- **HOW TO COMPLETE THIS TASK**: A single number is required: how many lines below include the string "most".

□ □ □ □

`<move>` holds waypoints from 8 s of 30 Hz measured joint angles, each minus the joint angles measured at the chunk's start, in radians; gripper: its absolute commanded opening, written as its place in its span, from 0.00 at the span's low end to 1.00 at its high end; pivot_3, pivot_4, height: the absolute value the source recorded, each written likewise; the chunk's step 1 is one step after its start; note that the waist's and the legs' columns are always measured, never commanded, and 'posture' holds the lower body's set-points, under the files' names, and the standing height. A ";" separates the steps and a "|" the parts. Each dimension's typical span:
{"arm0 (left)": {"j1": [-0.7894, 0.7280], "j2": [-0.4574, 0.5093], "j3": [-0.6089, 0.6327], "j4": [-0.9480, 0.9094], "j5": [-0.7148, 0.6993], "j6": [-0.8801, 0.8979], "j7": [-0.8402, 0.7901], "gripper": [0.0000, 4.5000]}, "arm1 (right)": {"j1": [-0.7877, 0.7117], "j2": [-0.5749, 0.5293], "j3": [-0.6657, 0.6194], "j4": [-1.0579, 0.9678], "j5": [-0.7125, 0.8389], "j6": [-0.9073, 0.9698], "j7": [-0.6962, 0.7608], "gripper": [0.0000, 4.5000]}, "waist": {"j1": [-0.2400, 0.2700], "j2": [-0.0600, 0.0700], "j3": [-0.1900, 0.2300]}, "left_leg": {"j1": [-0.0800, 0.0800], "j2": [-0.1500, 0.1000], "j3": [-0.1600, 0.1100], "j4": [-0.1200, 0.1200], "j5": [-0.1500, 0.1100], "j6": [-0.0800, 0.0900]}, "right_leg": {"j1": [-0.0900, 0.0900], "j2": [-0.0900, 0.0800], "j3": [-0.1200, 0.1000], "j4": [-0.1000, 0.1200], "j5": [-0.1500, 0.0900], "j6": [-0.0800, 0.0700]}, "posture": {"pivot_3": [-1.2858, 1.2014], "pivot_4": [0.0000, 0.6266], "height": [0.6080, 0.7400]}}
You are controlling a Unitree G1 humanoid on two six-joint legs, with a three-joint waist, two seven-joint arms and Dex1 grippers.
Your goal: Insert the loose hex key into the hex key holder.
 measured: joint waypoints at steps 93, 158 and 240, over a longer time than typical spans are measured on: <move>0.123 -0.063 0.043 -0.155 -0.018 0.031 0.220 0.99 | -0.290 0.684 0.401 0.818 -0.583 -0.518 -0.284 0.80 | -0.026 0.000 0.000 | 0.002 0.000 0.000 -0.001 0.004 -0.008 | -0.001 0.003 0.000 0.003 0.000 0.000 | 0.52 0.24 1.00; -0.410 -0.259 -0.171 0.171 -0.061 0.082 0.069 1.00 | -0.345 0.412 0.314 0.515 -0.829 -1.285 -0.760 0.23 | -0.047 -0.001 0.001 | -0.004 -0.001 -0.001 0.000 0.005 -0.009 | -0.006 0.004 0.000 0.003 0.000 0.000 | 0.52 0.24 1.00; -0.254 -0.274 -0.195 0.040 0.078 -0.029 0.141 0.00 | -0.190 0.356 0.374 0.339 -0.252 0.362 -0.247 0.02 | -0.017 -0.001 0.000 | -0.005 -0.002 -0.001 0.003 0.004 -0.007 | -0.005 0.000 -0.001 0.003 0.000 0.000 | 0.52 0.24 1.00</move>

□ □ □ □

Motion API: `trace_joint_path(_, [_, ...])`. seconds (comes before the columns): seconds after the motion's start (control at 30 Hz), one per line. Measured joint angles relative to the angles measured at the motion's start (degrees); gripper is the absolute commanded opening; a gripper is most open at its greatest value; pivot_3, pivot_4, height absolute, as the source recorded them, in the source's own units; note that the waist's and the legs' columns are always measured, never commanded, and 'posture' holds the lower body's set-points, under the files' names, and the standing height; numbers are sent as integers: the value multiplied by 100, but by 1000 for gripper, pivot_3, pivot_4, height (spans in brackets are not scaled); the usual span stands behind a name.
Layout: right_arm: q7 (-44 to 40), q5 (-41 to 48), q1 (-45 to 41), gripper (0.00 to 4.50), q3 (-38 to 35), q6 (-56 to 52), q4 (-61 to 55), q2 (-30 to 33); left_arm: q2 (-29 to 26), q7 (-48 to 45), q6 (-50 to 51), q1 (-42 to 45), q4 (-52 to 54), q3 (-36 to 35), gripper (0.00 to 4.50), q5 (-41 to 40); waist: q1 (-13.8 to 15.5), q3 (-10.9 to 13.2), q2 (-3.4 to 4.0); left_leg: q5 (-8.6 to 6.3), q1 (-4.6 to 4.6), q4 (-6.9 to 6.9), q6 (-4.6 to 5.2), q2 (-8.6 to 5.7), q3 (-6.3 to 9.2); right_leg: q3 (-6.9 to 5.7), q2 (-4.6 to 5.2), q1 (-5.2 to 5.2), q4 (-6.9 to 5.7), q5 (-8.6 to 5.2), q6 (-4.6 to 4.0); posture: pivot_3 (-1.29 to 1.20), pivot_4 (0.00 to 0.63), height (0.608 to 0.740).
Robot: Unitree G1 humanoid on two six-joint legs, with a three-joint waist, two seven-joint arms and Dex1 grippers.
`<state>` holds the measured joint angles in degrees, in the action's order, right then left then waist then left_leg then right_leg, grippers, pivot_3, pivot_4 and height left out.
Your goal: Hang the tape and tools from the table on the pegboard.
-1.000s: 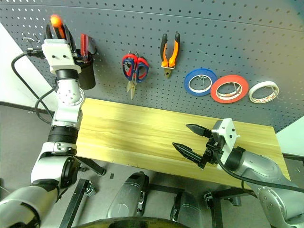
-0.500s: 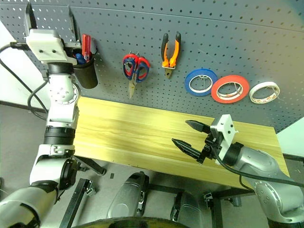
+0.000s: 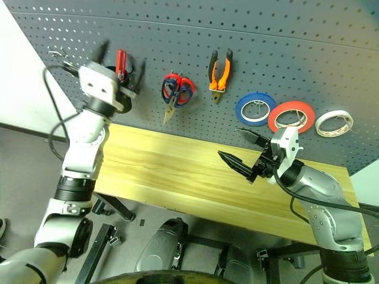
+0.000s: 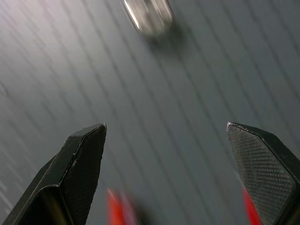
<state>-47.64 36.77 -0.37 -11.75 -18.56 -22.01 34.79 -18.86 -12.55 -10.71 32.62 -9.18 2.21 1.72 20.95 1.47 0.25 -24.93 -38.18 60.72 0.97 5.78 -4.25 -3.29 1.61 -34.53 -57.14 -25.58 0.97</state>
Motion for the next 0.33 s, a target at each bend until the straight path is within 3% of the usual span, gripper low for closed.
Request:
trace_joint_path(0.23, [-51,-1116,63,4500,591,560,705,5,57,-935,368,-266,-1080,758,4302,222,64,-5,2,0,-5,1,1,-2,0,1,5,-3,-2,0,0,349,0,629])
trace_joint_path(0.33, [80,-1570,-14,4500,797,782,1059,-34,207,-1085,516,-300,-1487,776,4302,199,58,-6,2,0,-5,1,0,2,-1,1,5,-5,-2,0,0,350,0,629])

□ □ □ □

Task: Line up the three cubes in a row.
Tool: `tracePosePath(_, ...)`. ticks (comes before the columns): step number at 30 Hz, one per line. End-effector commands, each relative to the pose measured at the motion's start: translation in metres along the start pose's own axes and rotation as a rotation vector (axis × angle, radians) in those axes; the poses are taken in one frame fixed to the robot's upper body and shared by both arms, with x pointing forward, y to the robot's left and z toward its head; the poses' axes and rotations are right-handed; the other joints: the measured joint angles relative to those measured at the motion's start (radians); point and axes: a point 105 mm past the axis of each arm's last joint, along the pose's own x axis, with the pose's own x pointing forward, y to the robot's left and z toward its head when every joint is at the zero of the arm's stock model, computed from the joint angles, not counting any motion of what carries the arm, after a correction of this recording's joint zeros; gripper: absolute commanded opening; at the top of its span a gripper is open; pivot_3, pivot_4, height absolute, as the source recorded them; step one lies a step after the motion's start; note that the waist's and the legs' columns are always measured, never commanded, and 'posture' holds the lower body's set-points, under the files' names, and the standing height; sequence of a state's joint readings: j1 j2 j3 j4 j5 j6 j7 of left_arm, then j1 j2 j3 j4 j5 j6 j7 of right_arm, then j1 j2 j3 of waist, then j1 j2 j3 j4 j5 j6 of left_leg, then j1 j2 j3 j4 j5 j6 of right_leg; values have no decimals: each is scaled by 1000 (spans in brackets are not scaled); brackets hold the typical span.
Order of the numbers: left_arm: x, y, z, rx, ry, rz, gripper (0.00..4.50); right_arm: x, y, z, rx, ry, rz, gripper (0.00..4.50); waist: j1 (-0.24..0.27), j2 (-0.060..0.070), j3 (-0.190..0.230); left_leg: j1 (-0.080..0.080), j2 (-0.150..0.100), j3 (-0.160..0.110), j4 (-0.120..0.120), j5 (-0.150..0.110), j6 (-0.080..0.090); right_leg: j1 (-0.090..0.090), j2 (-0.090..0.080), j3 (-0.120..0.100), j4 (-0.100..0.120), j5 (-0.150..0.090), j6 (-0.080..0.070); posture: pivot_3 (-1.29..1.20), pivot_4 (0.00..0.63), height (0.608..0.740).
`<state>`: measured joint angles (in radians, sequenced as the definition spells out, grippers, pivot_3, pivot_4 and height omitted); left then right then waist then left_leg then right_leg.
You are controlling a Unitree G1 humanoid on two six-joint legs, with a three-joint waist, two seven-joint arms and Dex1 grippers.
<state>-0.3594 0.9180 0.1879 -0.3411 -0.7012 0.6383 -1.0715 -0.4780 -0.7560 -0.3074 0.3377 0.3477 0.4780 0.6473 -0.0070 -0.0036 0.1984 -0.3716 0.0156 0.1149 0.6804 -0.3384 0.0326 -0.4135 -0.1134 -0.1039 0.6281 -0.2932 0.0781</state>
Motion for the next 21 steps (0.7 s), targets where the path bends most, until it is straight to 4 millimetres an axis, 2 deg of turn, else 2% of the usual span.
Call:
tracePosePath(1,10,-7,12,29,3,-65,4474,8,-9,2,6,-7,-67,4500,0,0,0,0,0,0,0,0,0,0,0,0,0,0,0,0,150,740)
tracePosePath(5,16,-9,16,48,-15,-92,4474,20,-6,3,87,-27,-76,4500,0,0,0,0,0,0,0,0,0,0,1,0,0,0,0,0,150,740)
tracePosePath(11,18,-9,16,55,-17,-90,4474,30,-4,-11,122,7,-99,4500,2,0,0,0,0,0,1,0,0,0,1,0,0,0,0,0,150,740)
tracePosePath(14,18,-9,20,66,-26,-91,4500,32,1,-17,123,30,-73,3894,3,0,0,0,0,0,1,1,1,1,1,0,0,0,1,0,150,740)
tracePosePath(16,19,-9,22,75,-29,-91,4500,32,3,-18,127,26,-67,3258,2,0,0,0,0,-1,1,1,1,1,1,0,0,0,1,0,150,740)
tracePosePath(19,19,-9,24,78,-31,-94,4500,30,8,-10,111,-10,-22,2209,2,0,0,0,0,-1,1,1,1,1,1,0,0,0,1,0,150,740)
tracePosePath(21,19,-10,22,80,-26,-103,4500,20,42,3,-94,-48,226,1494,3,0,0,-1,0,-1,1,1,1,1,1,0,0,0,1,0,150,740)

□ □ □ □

- **SOLUTION**: 2